James Huynh My little tech blog

Reduce database query in N+1 problem

During development with rails, we tend to call relationship freely like post.comments.count. This is usually fine. However, when we call this in a loop and go thorough an array of posts, it will cause a lot of queries into database and make the app slow down. In this article, we would go through some solutions on how to solve this problem and make our app faster.

Problem

Let’s say we are having a Rails app with the following models:

# app/models/post.rb
class Post < ActiveRecord::Base
  has_many :comments, dependent: :destroy
end

# app/models/comment.rb
class Comment < ActiveRecord::Base
  belongs_to :post
end

a seed file

# db/seeds.rb

for i in 1..10 do
  post = Post.create({ content: "Post #{i}" })
  for j in 1..10 do
    post.comments.create({ message: "Comment #{j} of Post #{i}" })
  end
end

Running this seeds file will create 10 posts, each post would have 10 comments

a controller and action

# app/controllers/posts_controller.rb

class PostsController < ApplicationController
  def statistics
    @posts = Post.all
  end
end

and corresponding view

<!-- app/views/posts/statistics.html.erb -->

<h1>Post Statistics</h1>

<table>
  <thead>
    <tr>
      <th>Post ID</th>
      <th>Post Description</th>
      <th>Number of Comments</th>
    </tr>
  </thead>
  <tbody>
    <% @posts.each do |post| %>
      <tr>
        <td><%= post.id %></td>
        <td><%= post.content %></td>
        <td><%= post.comments.count %></td>
      </tr>
    <% end %>
  </tbody>
</table>

Now if you run rails server and visit this page: http://localhost:3000/posts/statistics. You will see this page:

n+1 problem

It looks perfectly normal. However, if you check rails log, you will see something like the following

Started GET "/posts/statistics" for ::1 at 2016-03-23 13:28:50 +0800
Processing by PostsController#statistics as HTML
  Post Load (0.6ms)  SELECT "posts".* FROM "posts"
   (1.1ms)  SELECT COUNT(*) FROM "comments" WHERE "comments"."post_id" = ?  [["post_id", 1]]
   (0.1ms)  SELECT COUNT(*) FROM "comments" WHERE "comments"."post_id" = ?  [["post_id", 2]]
   (0.1ms)  SELECT COUNT(*) FROM "comments" WHERE "comments"."post_id" = ?  [["post_id", 3]]
   (0.1ms)  SELECT COUNT(*) FROM "comments" WHERE "comments"."post_id" = ?  [["post_id", 4]]
   (0.1ms)  SELECT COUNT(*) FROM "comments" WHERE "comments"."post_id" = ?  [["post_id", 5]]
   (0.1ms)  SELECT COUNT(*) FROM "comments" WHERE "comments"."post_id" = ?  [["post_id", 6]]
   (0.1ms)  SELECT COUNT(*) FROM "comments" WHERE "comments"."post_id" = ?  [["post_id", 7]]
   (0.1ms)  SELECT COUNT(*) FROM "comments" WHERE "comments"."post_id" = ?  [["post_id", 8]]
   (0.1ms)  SELECT COUNT(*) FROM "comments" WHERE "comments"."post_id" = ?  [["post_id", 9]]
   (0.1ms)  SELECT COUNT(*) FROM "comments" WHERE "comments"."post_id" = ?  [["post_id", 10]]
  Rendered posts/statistics.html.erb within layouts/application (34.6ms)
Completed 200 OK in 805ms (Views: 799.1ms | ActiveRecord: 3.3ms)

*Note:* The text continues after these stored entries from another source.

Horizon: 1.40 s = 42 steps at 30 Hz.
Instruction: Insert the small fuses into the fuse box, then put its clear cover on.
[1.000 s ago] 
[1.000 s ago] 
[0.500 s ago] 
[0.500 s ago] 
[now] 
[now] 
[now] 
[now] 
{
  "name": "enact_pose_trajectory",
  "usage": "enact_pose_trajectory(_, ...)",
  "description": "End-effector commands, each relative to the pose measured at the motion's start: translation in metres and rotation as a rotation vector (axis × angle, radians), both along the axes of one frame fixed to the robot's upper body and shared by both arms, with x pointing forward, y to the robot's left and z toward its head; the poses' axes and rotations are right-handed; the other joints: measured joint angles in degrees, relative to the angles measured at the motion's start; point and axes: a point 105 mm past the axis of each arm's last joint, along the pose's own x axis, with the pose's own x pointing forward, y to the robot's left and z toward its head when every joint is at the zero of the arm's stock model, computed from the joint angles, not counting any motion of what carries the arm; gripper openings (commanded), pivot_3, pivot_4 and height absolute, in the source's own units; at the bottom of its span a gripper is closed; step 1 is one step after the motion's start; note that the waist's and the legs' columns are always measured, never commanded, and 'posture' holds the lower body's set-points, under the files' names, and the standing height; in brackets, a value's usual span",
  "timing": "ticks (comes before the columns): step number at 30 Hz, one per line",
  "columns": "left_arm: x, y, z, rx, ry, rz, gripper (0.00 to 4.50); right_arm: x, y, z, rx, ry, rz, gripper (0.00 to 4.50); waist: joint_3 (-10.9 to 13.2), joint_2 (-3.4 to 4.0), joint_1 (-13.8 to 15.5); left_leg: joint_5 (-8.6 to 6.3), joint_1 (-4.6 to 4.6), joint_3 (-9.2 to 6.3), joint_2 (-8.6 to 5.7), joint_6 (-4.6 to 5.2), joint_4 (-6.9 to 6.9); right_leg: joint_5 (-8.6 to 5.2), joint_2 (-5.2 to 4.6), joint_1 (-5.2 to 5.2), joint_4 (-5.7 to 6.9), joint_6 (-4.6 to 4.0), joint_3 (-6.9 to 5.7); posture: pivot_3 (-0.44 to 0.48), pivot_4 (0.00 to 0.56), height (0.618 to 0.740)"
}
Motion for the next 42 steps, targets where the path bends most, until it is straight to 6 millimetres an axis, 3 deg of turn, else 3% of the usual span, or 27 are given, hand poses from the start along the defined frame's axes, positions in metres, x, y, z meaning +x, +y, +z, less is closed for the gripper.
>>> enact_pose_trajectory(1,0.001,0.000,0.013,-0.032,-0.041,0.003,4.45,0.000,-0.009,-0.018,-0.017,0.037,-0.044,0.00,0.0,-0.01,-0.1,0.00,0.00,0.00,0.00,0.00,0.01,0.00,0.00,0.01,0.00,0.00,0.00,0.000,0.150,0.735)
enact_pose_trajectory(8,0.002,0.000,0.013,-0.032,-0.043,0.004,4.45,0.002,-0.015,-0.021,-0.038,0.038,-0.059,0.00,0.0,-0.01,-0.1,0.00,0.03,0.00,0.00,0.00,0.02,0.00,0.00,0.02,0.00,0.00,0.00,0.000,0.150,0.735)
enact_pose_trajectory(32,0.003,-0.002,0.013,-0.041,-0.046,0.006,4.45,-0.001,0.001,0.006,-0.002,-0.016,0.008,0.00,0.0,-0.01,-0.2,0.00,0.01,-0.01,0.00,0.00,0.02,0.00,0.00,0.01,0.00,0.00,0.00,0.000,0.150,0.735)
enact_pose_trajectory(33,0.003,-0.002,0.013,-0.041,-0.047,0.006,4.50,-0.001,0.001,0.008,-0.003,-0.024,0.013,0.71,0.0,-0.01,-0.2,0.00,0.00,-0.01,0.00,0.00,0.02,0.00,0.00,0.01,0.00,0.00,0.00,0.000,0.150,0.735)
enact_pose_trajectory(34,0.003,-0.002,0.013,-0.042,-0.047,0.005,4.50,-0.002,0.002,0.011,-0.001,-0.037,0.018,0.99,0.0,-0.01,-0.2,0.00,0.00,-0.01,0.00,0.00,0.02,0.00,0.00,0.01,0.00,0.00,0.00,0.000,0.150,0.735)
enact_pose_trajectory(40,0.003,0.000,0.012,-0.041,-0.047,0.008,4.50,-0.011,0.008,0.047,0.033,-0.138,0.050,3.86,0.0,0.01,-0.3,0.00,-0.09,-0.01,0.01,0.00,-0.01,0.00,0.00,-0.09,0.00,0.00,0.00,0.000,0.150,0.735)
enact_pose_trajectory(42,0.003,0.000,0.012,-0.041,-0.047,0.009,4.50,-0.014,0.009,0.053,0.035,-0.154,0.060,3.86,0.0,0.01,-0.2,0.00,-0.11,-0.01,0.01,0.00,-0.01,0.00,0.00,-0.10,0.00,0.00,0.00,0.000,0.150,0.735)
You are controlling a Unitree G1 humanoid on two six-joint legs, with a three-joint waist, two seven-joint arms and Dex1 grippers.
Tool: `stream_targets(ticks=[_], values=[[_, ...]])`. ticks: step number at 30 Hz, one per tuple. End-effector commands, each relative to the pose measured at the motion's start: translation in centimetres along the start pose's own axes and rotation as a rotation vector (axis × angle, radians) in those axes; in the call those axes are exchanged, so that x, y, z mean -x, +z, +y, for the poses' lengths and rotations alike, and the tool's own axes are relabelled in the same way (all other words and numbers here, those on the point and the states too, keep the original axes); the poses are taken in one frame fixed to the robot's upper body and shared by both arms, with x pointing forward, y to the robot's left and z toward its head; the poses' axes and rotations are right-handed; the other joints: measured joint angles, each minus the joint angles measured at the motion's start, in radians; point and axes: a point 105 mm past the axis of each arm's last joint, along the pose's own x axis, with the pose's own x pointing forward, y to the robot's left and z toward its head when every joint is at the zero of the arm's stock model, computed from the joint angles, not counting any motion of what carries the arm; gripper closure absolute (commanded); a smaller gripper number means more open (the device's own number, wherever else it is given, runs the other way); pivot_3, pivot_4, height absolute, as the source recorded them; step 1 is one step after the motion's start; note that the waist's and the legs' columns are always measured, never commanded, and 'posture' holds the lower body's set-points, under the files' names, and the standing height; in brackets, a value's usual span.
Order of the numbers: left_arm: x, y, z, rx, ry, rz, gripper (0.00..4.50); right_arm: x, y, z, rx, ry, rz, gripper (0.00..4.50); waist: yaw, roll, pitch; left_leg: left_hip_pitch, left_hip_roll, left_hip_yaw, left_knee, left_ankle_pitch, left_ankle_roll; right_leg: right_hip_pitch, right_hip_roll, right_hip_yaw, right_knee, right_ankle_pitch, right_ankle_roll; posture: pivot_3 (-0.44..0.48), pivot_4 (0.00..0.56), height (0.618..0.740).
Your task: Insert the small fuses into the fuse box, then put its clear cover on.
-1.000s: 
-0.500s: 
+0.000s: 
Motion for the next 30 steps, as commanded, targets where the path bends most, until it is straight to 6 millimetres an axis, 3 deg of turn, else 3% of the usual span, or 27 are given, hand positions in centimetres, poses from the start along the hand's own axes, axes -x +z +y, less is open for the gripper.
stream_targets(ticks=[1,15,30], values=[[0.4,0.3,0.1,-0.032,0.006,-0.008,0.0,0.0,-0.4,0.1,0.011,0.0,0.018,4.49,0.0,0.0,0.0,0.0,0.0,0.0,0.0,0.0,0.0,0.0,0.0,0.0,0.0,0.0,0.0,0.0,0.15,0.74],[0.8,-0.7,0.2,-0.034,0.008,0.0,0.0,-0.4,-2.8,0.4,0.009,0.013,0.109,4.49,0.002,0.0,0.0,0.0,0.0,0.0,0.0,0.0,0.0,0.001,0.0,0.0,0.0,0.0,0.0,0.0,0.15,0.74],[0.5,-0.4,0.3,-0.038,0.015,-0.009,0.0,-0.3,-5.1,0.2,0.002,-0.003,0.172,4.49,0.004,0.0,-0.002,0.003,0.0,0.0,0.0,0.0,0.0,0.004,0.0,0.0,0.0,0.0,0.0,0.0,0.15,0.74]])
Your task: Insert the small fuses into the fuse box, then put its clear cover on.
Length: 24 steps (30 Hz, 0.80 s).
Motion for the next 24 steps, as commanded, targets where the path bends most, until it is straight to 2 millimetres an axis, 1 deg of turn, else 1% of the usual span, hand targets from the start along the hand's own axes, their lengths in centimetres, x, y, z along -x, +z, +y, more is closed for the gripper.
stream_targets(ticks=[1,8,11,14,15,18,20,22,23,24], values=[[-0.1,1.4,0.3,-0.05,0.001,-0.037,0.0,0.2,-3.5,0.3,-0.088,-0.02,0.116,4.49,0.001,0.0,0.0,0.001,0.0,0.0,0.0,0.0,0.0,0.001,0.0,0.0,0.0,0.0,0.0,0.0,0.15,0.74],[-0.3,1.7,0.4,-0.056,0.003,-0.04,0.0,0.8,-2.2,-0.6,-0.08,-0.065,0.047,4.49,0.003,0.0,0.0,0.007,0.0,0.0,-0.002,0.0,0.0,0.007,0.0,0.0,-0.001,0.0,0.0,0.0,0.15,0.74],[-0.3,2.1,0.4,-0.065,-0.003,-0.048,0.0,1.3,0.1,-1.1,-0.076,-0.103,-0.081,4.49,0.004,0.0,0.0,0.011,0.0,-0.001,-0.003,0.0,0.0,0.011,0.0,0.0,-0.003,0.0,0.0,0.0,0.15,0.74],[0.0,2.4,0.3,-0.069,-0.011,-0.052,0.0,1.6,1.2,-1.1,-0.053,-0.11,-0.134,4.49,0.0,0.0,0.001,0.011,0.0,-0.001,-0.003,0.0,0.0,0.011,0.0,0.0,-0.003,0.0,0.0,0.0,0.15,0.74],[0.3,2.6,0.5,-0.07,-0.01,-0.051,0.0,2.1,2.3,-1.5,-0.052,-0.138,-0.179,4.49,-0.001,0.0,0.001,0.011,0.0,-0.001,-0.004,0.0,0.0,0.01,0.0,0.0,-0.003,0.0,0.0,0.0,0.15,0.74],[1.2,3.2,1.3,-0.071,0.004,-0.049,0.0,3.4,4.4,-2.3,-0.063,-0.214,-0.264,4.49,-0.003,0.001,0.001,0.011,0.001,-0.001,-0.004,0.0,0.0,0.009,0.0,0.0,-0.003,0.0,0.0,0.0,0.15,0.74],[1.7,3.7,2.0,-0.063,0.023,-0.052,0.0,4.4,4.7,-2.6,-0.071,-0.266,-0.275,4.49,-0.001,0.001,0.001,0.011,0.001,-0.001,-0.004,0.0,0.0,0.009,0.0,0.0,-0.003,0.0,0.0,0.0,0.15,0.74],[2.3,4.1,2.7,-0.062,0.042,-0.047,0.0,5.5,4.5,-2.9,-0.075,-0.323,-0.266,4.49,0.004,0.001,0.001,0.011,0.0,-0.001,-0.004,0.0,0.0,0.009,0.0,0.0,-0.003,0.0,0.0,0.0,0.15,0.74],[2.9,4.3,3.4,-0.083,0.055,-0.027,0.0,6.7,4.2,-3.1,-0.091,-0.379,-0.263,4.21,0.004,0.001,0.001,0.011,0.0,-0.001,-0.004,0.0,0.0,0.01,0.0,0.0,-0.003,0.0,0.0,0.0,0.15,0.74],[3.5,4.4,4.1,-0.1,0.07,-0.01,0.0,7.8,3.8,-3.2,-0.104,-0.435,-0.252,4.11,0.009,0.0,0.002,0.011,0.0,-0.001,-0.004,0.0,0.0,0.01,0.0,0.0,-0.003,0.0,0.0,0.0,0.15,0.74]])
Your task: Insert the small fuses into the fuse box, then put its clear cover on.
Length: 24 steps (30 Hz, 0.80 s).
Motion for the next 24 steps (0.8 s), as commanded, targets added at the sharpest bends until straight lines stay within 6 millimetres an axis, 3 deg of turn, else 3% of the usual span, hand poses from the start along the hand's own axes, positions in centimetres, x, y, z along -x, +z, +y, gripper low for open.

This looks pretty scary, as there are totally 11 queries that hit the database. One query is to query all the posts, the rest of 10 queries are used to query the number of comments for each posts that returned from the first query. Imagine, if the first query return N posts, subsequently, there would be N queries to query out the number of comments. Hence, there would be N+1 queries that are used to query out the data for this page. This is pretty expensive as imagine there could be thousands of posts queried and the page load time would be unexpectedly long. Another issue is that we could not predict how long this could be.

Solution

Easy and Generic Solution

To solve the above problem with a simple solution, we could use Rails eager associations feature provided by Rails as documented here. To do that, we can change the Post model to eager load the comment by changing the controller code like following

class PostsController < ApplicationController
  def statistics
    @posts = Post.includes(:comments)
  end
end

and change the view code to use .length instead of .count like following

<td><%= post.comments.length %></td>

If you refresh the page, the page should still look the same. However, if you check the log, it should be like this by now

Started GET "/posts/statistics" for ::1 at 2016-03-23 13:46:03 +0800
Processing by PostsController#statistics as HTML
  Post Load (0.1ms)  SELECT "posts".* FROM "posts"
  Comment Load (0.3ms)  SELECT "comments".* FROM "comments" WHERE "comments"."post_id" IN (1, 2, 3, 4, 5, 6, 7, 8, 9, 10)
  Rendered posts/statistics.html.erb within layouts/application (6.2ms)
Completed 200 OK in 22ms (Views: 19.6ms | ActiveRecord: 0.4ms)

The number of queries has been cut from 11 queries to only 2 queries by now. In the second query:

SELECT "comments".* FROM "comments" WHERE "comments"."post_id" IN (1, 2, 3, 4, 5, 6, 7, 8, 9, 10)

It indeed try to query out all the comments whose post_id is inside the list id found from the post query. In this case, it is 1 to 10. Those queried out comments would be stored inside the memory and associate with corresponding post. As you can see, this number of queries can be predicted. It would be always 2 queries regardless of how many posts that you have in your database.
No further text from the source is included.